"How blue could I get? You could ask my heart. But it's like a jigsaw puzzle it's been torn all apart. A million words couldn't say just how I feel. A million years from now you know, I'll be loving you still." She comes over and stands next to me, giving me a look. Without thinking, I wrap one arm around her and pull her closer to my side. She smiles at me. 

"The nights are lonely the days are so sad and, I just keep thinking about the love that we had. I'm missing you and nobody knows it but me." We finish the song, and the crowd cheers. Faith waves out to the crowd and smiles back at me. I kind of forgot she was mad at me to begin with.

We walk off stage together and get unwired. I start to walk back to my dressing room, but Faith intercepts me. 

"Hey," she says. "we need to talk." 

"Yeah," I start. "we do." She grabs my hand and drags me through the backstage area, and outside to a mainstreet coffee shop. It's surprisingly open. She orders herself a coffee. 

"You want anything?" She asks. 

"Nah, I'm fine." I decline. She gets her coffee and heads back to a couch in the back corner. I follow. She sits down and pats beside her. I guess things can't be that bad... 

"Alright... you have one more chance to explain." She says. 

"Okay." I say, contemplating what to say. "I had a panic attack." 

"That's it?"

"No..." I say. I don't want to go into detail with the whole Jana thing. I mean, it's not like Faith and I are going to reach that level again. But something compels me to tell her, and to come clean about everything.

"Okay?"

"The girl who died in the wreck that I caused, we were close. I mean, I wanted to marry her and grow old with her. We knew eachother since elementary school, you know? However, the feeling developed over a long amount of time. With you, on the other hand.... We had only known eachother for two days when I began to feel that way. You opened up to me, which I knew took a lot for you to do... and the feelings between both of us were... serious. I mean, I was already to the point where I would give my life to save yours within a week. But that night... I just..." I start... "I woke up, and I couldn't breathe. I just kept seeing you in the car instead of Jana. I just kept thinking I was going to hurt or kill you. So, I convinced myself to leave mid-panic attack. I wrote a note for you, and I headed out without a trace."

"So, why didn't you come to me?" She says, sounding almost hurt.

"I left you without talking to you, because I figured you wouldn't understand. It was a really dumb decision, Faith." I say, trying to make sure she knows I regret it. 

"Alright." 

"That's It?" I say, surprised she's done.

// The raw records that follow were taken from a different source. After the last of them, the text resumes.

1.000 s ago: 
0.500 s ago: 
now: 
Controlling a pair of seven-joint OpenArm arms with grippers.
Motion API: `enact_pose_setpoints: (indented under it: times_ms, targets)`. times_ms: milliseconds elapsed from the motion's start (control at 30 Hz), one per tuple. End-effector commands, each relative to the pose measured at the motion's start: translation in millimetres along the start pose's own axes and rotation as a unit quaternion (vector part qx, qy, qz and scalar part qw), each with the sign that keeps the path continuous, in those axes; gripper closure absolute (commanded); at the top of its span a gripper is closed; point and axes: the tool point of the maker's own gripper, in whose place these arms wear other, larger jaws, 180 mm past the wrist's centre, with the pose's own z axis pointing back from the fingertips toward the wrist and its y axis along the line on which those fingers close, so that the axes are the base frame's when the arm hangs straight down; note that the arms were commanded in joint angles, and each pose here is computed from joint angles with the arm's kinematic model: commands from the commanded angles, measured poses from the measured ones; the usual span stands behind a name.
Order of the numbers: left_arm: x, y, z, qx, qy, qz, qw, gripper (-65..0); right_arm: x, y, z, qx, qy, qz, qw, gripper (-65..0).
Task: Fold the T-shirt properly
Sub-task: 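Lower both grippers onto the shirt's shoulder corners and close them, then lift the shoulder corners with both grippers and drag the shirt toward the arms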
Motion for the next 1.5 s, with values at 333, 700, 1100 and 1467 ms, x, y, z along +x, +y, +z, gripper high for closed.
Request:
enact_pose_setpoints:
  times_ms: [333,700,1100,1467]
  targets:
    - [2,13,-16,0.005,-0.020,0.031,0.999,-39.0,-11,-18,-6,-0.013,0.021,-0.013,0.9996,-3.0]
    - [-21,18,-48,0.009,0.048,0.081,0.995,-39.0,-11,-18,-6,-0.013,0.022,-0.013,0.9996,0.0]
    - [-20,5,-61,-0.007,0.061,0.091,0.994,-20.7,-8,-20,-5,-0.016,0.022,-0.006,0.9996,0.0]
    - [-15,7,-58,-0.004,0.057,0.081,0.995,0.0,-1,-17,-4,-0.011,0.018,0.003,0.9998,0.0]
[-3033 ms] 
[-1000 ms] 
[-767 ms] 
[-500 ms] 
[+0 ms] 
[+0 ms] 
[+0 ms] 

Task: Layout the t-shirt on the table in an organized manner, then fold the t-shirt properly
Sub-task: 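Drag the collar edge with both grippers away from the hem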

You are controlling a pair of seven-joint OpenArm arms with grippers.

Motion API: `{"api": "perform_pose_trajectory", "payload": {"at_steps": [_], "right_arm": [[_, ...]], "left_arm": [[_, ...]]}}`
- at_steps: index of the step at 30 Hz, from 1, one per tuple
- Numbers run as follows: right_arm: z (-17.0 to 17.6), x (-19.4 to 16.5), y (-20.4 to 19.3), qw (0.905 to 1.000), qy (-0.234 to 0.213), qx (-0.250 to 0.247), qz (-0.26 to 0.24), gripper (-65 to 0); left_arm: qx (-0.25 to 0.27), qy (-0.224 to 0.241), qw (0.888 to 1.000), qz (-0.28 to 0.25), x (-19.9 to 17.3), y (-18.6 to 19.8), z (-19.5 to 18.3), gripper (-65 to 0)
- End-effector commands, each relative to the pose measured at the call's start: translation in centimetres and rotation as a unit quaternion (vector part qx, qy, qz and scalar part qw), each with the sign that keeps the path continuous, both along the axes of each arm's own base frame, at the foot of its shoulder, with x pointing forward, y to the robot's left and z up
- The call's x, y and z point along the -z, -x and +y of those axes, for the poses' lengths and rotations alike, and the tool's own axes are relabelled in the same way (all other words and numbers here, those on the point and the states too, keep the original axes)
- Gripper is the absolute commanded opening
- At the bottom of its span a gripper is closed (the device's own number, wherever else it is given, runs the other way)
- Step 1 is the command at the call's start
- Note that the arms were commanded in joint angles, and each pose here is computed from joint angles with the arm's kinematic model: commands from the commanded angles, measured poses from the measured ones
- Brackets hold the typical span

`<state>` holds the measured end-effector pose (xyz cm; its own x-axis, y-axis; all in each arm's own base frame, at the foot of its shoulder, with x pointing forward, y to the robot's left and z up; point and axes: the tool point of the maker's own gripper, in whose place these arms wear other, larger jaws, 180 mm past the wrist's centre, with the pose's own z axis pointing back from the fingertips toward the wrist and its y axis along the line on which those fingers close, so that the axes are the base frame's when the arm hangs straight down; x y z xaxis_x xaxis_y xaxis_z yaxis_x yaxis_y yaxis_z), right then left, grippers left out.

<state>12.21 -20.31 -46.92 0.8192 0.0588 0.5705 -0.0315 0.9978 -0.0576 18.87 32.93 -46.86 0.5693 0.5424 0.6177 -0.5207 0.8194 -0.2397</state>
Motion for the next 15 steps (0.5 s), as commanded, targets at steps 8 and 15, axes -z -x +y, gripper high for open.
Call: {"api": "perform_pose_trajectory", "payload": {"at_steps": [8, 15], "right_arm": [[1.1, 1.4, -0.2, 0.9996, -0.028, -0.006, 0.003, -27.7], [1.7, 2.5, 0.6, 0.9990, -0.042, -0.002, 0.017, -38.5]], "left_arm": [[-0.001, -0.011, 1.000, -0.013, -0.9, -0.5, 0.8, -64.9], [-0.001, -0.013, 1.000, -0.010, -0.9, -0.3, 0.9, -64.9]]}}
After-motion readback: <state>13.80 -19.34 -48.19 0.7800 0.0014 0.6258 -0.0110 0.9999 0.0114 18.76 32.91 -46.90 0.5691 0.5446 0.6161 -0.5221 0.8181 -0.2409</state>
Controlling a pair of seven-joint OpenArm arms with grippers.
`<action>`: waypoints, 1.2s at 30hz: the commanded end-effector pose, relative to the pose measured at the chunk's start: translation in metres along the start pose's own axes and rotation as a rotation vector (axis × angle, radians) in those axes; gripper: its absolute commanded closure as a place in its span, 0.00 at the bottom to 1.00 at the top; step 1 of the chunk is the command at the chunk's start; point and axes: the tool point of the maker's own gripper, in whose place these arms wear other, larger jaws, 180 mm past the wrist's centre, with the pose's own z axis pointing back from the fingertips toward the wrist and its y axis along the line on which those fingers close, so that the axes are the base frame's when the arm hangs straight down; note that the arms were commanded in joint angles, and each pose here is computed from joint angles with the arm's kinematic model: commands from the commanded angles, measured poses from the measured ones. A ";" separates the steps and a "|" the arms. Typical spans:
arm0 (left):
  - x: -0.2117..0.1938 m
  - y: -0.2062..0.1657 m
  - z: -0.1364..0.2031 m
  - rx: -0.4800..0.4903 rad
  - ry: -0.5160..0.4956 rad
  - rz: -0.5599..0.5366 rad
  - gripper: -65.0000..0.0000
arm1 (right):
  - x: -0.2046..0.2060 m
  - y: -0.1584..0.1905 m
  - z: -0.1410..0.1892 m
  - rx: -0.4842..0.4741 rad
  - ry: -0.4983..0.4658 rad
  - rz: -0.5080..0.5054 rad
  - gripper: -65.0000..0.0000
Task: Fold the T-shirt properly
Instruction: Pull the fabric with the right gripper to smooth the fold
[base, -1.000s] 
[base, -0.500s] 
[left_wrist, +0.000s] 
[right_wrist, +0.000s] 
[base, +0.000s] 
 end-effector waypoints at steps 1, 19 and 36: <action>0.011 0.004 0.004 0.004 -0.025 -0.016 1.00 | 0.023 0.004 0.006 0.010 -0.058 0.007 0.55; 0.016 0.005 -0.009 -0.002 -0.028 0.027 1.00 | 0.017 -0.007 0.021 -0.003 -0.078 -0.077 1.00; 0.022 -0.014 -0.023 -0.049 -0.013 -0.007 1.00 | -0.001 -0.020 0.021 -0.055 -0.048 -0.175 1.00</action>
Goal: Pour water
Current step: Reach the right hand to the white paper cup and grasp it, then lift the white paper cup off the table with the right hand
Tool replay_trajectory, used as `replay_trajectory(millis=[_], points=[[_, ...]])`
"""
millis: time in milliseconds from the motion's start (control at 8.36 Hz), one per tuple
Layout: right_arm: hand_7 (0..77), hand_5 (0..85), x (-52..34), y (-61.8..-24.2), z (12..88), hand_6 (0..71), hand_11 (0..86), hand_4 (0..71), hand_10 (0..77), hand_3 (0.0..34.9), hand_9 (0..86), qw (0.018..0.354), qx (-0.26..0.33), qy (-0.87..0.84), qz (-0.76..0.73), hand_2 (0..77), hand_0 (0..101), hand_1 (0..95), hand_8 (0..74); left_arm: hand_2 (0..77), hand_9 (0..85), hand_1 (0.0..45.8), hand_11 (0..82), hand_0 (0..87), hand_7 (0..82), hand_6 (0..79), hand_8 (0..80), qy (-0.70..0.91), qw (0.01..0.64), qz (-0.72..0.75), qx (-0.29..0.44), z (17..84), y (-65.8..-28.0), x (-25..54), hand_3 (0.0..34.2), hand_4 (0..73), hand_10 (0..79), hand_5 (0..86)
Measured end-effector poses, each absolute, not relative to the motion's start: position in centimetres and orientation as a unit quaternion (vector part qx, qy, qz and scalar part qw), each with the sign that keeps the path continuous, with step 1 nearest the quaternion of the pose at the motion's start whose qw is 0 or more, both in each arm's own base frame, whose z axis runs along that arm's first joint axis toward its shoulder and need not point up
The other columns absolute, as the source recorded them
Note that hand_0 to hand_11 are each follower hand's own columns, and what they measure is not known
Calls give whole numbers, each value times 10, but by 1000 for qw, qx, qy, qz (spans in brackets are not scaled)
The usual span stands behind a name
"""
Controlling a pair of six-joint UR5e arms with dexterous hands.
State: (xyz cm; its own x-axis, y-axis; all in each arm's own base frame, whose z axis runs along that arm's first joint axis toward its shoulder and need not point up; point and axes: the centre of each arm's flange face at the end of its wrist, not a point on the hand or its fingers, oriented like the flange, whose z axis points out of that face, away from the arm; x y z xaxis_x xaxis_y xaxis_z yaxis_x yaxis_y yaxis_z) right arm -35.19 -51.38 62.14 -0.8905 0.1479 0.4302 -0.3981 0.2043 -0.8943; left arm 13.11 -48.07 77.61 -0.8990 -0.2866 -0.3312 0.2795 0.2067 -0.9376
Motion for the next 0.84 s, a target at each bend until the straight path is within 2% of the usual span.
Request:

"Yep." She says. "You seem sorry." She looks down at her coffee cup. 

"Faith," I start. 

"Yeah?"

"You know, you're going to make some lucky guy very happy." I say, giving her a little nudge. She laughs. 

"I doubt that." She says, smiling again. 

"How come?"

"I kinda swore off love. For now at least." She says. 

"Why?" 

"Scott."

"Oh..." I say. I feel bad, because I pretty much forgot about him completely. "You couldn't do anything to change that, Faith." 

"I know, I just don't have that great of luck with love." She says. 

"Elaborate." I demand. 

"Well after Scott died and you left me in the middle of the night, the next serious relationship cheated on me for four months. Then the guy after that hit me.... So yeah, not very good luck." She says. I'm alarmed. 

"Who hit you?" I start to get angry. God, I hate men who do that. 

"Dan. We were married, actually. He just would get drunk and rowdy. I knew when to leave." 

"God, Faith..." 

"Tim, chill out, alright? It wasn't a big deal. It was just one time." She blows it off. 

"Dan who?" I dig

"Hill. Hence the stage name." She rolls her eyes and takes a drink from her coffee cup

"Why didn't you change it?" I ask

"Because that's the name my contract is under. What are you going to do about it?" She smiles. 

"Beat the shit out of him." I threaten. 

"He would tank your career in no time, honey. That's why I got a quiet little divorce." 

"What do you mean?" I ask. 

"He's a big shot publishing exec." She says, smiling. "He would destroy you." I put my hands up. 

"I guess I'll just have to deal."

"Why do you always get so protective of people?" She asks. 

"Just, bad experiences." 

"Elaborate." She mocks. 

"Okay," I start. "When I was younger, my step-dad would abuse the hell out of me and my mother. I hated hearing her pain, so I would always throw myself in the line of fire. He was an alcoholic, and it would just fuel his rage." I say. Faith nods and bites her lip. 

"That makes sense." She says. We sit in silence for a minute until she speaks up again. "I kind of hopped from foster home to foster home when I was a kid. It sucked. When I got adopted, they would always give me back because they didn't want me. It was like hot potato..." She admits. 

"I can't imagine going through that." I say. 

"Yeah, well I can. I know one thing for sure now, I'm never ever giving up one of my kids." She says, looking at the coffee table in front of us. 

"Agreed." I say. She flashes a smile at me, as forgiveness starts to settle.